5. **Improve clustering accuracy**: Through benchmark tests, verify the clustering performance of AVGN on multiple spatial transcriptomics datasets, especially its advantages in revealing tissue anatomical structures and explaining tumor heterogeneity.
### Method overview
- **Data pre - processing**: Use the pre - trained MaxVit model to extract features of slice images, and combine the original gene expression data and spatial position information to construct an enhanced gene expression matrix.
- **Encoder**: Extract latent representations through the Graph Convolutional Encoder (GCN) and the Multi - Head Attention mechanism.
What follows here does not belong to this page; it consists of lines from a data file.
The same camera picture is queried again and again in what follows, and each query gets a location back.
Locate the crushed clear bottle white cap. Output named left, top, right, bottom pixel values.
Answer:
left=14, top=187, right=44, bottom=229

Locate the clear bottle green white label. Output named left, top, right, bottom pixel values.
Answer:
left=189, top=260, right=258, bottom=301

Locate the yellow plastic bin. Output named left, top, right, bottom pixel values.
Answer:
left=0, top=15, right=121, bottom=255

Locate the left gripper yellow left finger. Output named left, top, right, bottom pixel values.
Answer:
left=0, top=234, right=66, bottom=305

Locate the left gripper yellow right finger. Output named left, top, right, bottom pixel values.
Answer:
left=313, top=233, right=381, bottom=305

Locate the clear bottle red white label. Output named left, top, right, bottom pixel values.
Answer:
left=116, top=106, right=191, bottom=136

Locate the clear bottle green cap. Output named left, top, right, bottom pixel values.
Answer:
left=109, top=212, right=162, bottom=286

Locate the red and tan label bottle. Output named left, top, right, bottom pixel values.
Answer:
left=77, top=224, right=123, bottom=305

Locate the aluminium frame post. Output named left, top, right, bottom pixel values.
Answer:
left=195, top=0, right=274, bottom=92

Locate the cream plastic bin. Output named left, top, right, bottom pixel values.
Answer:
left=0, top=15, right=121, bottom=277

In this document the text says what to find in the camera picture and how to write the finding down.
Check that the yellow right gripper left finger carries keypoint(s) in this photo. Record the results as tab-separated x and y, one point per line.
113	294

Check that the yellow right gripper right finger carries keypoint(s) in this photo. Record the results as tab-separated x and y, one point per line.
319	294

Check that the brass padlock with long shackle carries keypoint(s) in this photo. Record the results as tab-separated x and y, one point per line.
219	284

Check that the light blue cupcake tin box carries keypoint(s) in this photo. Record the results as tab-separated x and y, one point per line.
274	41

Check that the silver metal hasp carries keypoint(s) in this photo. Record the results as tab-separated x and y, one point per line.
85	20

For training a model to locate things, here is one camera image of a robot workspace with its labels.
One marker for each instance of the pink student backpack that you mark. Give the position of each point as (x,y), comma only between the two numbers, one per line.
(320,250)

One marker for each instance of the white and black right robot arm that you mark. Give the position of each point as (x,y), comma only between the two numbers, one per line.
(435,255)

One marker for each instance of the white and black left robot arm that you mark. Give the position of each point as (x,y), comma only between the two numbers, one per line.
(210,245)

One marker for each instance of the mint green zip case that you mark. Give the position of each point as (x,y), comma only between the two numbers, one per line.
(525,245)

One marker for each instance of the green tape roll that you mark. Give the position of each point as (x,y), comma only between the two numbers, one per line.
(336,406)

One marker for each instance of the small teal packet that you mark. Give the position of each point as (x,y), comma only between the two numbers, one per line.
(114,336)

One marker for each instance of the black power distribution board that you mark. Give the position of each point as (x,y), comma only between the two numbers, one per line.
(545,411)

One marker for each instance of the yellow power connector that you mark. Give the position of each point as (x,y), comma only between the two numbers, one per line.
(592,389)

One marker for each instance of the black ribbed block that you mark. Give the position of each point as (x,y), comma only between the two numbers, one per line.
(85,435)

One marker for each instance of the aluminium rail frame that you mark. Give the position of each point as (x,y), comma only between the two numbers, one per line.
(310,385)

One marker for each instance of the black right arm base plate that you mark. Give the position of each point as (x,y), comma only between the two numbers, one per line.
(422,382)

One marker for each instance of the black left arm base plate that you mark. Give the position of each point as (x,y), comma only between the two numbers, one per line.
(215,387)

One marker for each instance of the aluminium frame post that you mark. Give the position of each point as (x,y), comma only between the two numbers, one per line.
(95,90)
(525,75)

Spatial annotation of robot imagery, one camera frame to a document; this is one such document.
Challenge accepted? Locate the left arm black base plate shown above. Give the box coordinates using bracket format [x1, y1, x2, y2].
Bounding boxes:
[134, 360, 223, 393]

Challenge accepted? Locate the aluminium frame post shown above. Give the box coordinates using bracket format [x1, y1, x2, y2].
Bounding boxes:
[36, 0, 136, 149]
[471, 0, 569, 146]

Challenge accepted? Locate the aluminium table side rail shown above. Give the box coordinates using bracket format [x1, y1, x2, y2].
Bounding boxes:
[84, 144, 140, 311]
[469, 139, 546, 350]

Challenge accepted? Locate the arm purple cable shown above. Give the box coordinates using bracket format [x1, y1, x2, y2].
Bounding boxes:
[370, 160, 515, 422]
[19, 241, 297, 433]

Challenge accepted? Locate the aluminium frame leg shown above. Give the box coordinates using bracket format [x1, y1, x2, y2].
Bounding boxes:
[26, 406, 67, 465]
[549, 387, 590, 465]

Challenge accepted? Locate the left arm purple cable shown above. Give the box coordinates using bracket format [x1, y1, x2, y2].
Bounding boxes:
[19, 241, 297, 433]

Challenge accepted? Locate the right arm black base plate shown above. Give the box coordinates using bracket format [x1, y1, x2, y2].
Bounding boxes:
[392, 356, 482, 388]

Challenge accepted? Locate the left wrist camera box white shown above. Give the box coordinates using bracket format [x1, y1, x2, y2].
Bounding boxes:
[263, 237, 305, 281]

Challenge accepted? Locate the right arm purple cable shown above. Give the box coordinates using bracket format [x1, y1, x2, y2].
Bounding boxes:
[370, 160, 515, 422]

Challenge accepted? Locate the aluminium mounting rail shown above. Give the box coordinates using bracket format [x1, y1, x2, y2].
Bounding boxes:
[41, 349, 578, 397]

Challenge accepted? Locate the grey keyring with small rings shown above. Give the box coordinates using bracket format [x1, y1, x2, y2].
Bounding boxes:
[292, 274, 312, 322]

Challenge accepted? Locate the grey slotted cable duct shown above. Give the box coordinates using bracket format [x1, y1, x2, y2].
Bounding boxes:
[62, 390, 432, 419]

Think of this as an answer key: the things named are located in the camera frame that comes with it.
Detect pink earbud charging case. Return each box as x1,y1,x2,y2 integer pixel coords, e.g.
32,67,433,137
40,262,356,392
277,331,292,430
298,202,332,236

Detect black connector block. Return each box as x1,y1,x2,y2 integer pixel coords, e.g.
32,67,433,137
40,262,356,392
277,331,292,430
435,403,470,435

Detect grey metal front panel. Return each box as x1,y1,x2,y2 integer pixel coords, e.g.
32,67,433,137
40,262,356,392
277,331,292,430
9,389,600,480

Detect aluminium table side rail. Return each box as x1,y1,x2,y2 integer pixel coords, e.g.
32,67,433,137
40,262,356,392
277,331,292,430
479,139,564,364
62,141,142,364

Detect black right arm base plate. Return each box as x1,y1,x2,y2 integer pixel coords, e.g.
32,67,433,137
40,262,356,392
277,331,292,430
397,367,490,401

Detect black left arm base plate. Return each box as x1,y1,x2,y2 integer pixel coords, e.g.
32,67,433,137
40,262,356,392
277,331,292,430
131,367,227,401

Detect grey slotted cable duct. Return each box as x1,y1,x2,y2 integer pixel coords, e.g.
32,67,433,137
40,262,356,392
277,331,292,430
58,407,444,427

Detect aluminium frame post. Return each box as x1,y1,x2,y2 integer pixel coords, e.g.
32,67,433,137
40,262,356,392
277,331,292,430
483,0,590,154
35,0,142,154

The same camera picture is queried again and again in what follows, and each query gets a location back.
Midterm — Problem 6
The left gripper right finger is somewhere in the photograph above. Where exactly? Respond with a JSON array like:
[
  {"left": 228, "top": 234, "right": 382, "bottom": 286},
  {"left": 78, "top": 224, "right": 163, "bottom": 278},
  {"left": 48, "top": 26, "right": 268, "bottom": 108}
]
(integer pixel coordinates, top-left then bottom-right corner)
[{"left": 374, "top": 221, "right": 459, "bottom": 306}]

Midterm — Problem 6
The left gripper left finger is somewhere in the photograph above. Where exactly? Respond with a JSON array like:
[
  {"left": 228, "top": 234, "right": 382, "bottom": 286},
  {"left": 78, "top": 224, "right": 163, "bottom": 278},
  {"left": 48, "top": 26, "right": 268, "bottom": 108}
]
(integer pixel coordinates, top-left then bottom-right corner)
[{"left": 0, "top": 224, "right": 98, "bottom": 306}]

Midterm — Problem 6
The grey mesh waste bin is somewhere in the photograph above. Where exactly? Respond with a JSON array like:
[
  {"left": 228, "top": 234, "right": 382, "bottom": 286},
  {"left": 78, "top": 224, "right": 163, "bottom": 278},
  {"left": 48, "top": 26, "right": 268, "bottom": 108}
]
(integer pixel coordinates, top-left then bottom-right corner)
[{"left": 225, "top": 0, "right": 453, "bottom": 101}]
- **Reparameterization**: Generate latent variables Z for the subsequent decoding process.
- **Decoder**: Reconstruct features through the decoder to generate an adjacency matrix.
- **Performance evaluation**: Use the Adjusted Rand Index (ARI) and Normalized Mutual Information (NMI) to evaluate clustering performance.
### Results
- **DLPFC dataset**: The clustering results of AVGN on the DLPFC dataset show higher ARI values, and the UMAP visualization shows that the clustering points are more concentrated and the boundaries are clearer.
- **Coronal slices of adult mouse brains**: When detecting the fine - structure positions of coronal slices of adult mouse brains, AVGN shows clear and smooth boundaries, which are highly correlated with the expression patterns of highly variable genes.
- **Adult glioblastoma**: AVGN shows the highest average ARI value on the adult glioblastoma dataset, and the UMAP visualization shows that the clustering results are better than those of other methods.
Through these results, AVGN shows great potential in spatial transcriptomics research, especially in revealing tissue anatomical structures and explaining tumor heterogeneity.